Modernization efforts began in October 2014, when the government approved the purchase of two tactical transport aircraft, the Alenia C-27J Spartan. Slovakia was one of the few countries in Eastern Europe that decided to keep its MiG-29's in service, but in January 2014, Slovakia started discussions with the Swedish Government regarding leasing or purchasing JAS-39 Gripen aircraft to replace their MiG-29 fighters. However, these negotiations didn't lead anywhere and Slovakia decided to keep their MiG-29s in service until 2022. In April 2015, the Slovak government announced it would buy nine UH-60M utility helicopters to replace its aging fleet of Mi-17 helicopters. The deal worth $261 million also included full life-cycle support for the aircraft and training for aircrews and ground personnel.
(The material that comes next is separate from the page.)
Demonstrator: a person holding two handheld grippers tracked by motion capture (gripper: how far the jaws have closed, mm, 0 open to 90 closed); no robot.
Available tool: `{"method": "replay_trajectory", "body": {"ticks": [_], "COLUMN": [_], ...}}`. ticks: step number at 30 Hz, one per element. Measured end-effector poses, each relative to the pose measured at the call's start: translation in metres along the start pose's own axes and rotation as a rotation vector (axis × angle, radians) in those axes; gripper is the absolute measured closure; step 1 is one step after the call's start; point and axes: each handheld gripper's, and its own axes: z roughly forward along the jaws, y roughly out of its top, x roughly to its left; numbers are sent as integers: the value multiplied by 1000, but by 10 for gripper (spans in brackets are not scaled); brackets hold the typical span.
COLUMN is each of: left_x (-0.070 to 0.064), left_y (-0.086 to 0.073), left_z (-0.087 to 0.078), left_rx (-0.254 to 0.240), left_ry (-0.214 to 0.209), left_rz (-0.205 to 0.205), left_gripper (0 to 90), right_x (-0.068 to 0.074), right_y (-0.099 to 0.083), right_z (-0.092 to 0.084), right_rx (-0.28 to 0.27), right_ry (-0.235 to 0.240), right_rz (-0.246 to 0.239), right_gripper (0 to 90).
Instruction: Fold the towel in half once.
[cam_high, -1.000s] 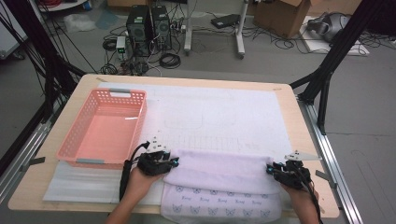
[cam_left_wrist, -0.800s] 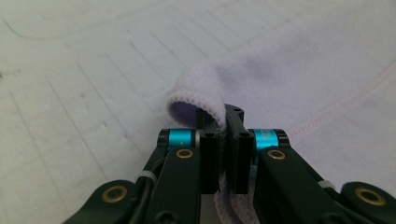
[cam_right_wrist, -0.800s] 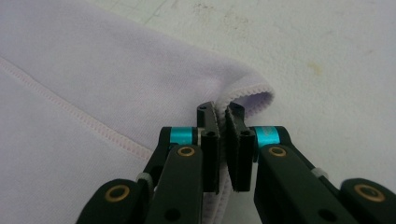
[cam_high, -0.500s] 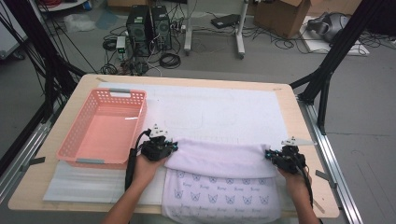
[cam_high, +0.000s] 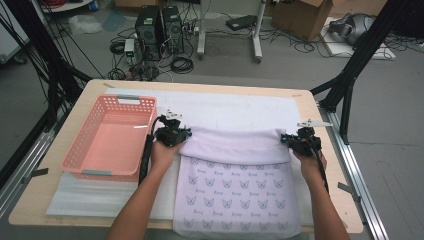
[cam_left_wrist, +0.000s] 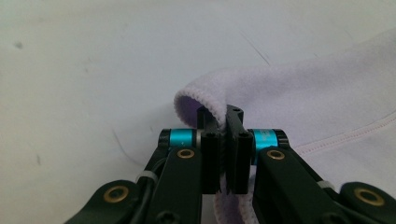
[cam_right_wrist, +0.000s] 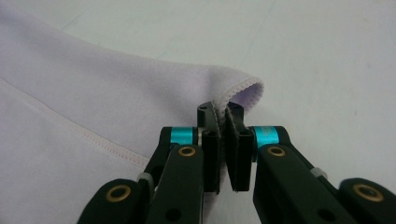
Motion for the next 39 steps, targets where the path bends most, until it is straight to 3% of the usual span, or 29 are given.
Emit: {"method": "replay_trajectory", "body": {"ticks": [7, 10, 12, 15, 19, 22, 27, 30, 33, 37, 39], "left_x": [14, 19, 24, 27, 28, 29, 23, 19, 14, 12, 9], "left_y": [21, 30, 35, 39, 34, 32, 34, 32, 23, 10, 6], "left_z": [11, 10, 13, 15, 21, 21, 17, 18, 21, 27, 26], "left_rx": [6, -41, -29, -57, -42, -28, -21, 10, 15, 90, 50], "left_ry": [10, 5, -4, -6, 2, -31, -58, -67, -66, -45, -24], "left_rz": [1, -1, -16, -23, -20, -67, -48, -32, -26, -16, -23], "left_gripper": [858, 858, 858, 858, 824, 620, 533, 519, 525, 533, 564], "right_x": [-10, -12, -15, -18, -19, -20, -23, -23, -21, -20, -20], "right_y": [25, 34, 37, 42, 47, 46, 44, 43, 39, 32, 28], "right_z": [22, 25, 25, 27, 31, 34, 33, 32, 34, 38, 40], "right_rx": [5, -7, -23, -35, -42, -37, -23, -9, 42, 91, 111], "right_ry": [-14, -16, -18, -16, -34, -37, -12, 12, 53, 64, 60], "right_rz": [-10, 3, 15, 26, 12, 30, 73, 77, 81, 61, 61], "right_gripper": [859, 859, 859, 859, 853, 760, 650, 650, 653, 661, 671]}}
One of the most significant milestones in the modernization of the Air Force was achieved on December 12, 2018, when Slovakia signed a contract to acquire 14 F-16V/Block 70 with additional equipment. Originally, all were to be delivered by 2025, but due to delays and the COVID-19 pandemic deliveries began years later. The first completed jet was unveiled by the manufacturer on 7 September 2023, and first two aircraft were delivered to Slovakia on 22 July 2024. The last aircraft was handed over to Slovak pilots in the United States in April 2026 and it along with the other three aircraft still in the U.S. are expected to arrive once their training is complete in 2027.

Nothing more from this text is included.